YOUR ASSIGNMENT:
Using the data beneath this instruction, retype only the lines from the one that contains "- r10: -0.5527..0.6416" down to the one that contains "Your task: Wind", both included, exactly as they appear.

Records from a collection

========

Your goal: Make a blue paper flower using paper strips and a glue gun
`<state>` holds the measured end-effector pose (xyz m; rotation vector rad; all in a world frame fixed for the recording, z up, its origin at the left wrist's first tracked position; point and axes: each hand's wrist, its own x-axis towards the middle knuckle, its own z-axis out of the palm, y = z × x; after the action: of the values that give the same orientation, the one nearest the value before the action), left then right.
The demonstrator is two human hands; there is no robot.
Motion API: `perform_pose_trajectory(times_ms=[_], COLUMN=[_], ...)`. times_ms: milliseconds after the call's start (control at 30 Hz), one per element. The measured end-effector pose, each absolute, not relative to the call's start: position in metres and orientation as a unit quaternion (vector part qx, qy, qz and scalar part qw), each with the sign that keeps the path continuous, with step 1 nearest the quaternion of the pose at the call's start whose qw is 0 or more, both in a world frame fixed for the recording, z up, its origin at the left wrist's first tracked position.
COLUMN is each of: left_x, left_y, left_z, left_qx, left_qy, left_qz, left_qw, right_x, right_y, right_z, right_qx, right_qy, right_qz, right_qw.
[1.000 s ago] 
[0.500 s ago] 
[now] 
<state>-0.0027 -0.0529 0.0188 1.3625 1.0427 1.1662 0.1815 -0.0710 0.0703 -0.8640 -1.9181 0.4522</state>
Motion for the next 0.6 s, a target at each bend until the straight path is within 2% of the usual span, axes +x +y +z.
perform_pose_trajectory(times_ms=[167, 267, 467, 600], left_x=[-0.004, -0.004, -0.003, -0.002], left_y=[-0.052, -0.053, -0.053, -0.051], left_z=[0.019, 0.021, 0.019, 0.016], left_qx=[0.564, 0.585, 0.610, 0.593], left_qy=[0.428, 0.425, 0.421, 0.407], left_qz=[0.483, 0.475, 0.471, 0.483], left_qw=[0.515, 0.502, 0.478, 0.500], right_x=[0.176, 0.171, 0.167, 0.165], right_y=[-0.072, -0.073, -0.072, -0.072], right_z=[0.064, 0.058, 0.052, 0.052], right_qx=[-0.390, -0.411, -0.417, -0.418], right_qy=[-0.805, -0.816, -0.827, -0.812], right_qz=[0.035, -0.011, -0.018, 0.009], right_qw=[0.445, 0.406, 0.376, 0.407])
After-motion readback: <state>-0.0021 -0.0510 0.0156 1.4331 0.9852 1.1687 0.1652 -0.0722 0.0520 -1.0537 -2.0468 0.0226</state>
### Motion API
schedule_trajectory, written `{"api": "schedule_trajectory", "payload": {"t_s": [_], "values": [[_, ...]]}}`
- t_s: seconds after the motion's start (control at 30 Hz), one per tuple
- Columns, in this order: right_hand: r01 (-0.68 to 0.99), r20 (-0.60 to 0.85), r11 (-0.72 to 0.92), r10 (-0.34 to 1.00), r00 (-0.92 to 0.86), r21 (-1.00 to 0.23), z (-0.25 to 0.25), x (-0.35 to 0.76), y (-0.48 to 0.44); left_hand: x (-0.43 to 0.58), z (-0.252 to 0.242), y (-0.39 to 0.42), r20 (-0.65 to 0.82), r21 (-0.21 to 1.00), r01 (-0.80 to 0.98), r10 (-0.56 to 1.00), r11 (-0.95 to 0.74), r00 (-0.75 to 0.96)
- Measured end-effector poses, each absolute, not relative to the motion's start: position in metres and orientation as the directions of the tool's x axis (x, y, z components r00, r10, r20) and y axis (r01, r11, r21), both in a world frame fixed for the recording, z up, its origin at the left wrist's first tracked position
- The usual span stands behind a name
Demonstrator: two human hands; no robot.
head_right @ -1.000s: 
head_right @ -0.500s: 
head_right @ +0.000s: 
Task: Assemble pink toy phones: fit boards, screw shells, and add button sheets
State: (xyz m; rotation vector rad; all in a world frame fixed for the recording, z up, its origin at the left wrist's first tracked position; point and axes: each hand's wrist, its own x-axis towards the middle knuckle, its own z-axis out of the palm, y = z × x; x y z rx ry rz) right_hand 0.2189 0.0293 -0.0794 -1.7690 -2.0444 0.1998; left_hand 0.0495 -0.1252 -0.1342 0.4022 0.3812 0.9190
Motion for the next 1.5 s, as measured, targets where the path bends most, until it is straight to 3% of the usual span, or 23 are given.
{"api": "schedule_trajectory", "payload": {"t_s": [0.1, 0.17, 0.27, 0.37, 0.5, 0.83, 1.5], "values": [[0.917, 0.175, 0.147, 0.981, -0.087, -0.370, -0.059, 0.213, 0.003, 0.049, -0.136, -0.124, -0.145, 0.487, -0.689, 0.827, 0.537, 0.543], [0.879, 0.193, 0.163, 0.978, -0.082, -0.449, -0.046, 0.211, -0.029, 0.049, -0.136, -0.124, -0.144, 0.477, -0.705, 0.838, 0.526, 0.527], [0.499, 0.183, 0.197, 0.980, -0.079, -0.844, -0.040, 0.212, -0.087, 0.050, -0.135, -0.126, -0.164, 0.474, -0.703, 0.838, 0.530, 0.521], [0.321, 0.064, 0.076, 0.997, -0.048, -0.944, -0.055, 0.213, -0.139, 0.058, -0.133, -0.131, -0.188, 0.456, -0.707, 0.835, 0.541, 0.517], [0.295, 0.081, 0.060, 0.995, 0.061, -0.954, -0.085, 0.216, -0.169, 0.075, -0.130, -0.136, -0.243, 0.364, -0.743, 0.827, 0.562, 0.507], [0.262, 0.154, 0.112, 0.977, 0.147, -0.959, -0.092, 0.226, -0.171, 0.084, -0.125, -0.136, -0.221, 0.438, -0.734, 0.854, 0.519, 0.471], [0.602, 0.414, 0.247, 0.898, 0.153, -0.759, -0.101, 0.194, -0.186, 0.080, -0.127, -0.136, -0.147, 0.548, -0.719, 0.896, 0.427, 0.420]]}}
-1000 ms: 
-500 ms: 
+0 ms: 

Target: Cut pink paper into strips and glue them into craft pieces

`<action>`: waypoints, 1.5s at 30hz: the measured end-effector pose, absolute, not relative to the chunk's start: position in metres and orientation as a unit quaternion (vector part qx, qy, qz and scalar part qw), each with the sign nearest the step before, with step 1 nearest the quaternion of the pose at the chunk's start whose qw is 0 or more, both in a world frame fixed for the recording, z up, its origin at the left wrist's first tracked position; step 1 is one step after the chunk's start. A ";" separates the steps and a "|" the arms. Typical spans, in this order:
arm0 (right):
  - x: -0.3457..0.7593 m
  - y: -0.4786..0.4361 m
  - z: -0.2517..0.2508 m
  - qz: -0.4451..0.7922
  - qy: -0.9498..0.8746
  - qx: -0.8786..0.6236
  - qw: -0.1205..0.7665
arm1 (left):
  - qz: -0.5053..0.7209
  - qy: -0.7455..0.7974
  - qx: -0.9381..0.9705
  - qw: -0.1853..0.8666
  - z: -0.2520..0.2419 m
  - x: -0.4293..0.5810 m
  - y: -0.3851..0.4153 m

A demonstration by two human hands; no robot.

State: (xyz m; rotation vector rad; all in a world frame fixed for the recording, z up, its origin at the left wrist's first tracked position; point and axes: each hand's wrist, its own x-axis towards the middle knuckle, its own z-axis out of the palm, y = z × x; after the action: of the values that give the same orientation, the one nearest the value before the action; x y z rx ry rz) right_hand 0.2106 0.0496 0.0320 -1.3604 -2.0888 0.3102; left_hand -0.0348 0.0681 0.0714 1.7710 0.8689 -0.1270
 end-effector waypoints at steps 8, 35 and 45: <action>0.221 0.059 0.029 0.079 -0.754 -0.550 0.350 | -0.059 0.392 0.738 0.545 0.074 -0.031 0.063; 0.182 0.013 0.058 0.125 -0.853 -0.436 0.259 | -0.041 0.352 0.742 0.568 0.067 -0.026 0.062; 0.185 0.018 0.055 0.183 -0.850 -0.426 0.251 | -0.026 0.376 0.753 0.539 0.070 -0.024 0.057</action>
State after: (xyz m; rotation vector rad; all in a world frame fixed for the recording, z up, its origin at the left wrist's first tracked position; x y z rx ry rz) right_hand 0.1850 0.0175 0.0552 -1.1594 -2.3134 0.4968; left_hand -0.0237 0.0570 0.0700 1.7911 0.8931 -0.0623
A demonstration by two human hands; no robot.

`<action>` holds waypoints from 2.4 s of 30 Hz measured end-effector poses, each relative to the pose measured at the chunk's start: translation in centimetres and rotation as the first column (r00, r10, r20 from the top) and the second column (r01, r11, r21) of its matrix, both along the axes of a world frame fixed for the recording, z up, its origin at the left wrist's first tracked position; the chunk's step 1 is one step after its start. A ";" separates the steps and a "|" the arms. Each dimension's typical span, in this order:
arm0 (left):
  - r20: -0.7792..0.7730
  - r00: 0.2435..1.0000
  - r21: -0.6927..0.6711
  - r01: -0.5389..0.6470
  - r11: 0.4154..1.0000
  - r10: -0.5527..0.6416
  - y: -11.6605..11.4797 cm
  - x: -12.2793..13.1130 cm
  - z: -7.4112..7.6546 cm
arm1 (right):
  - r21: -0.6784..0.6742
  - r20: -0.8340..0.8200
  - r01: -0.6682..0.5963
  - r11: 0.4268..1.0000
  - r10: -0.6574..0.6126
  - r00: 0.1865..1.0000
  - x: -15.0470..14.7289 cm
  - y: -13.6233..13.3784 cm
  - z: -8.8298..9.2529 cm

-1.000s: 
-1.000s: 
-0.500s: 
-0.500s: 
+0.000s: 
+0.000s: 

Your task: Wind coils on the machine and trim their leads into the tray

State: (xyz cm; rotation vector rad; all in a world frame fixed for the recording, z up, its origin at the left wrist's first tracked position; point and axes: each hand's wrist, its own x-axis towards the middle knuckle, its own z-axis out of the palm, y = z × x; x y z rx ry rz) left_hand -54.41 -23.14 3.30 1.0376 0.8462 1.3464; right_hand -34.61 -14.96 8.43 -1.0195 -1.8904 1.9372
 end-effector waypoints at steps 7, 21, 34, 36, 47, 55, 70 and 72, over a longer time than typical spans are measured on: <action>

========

EXERCISE RESPONSE:
  - r10: -0.5527..0.6416
  - y: -11.6605..11.4797 cm
  - x: -12.2793..13.1130 cm
  - z: -7.4112..7.6546 cm
arm1 (right):
  - r21: -0.6784..0.6742
  - r20: -0.8340..0.8200
  - r01: -0.6682..0.5963
  - r11: 0.4268..1.0000
  - r10: -0.6574..0.6126
  - r00: 0.1865..1.0000
  - x: -15.0470..14.7289 cm
  - y: -13.6233..13.3784 cm
  - z: -8.8298..9.2529 cm

-1.000s: 
-1.000s: 
-0.500s: 
-0.500s: 
+0.000s: 
+0.000s: 

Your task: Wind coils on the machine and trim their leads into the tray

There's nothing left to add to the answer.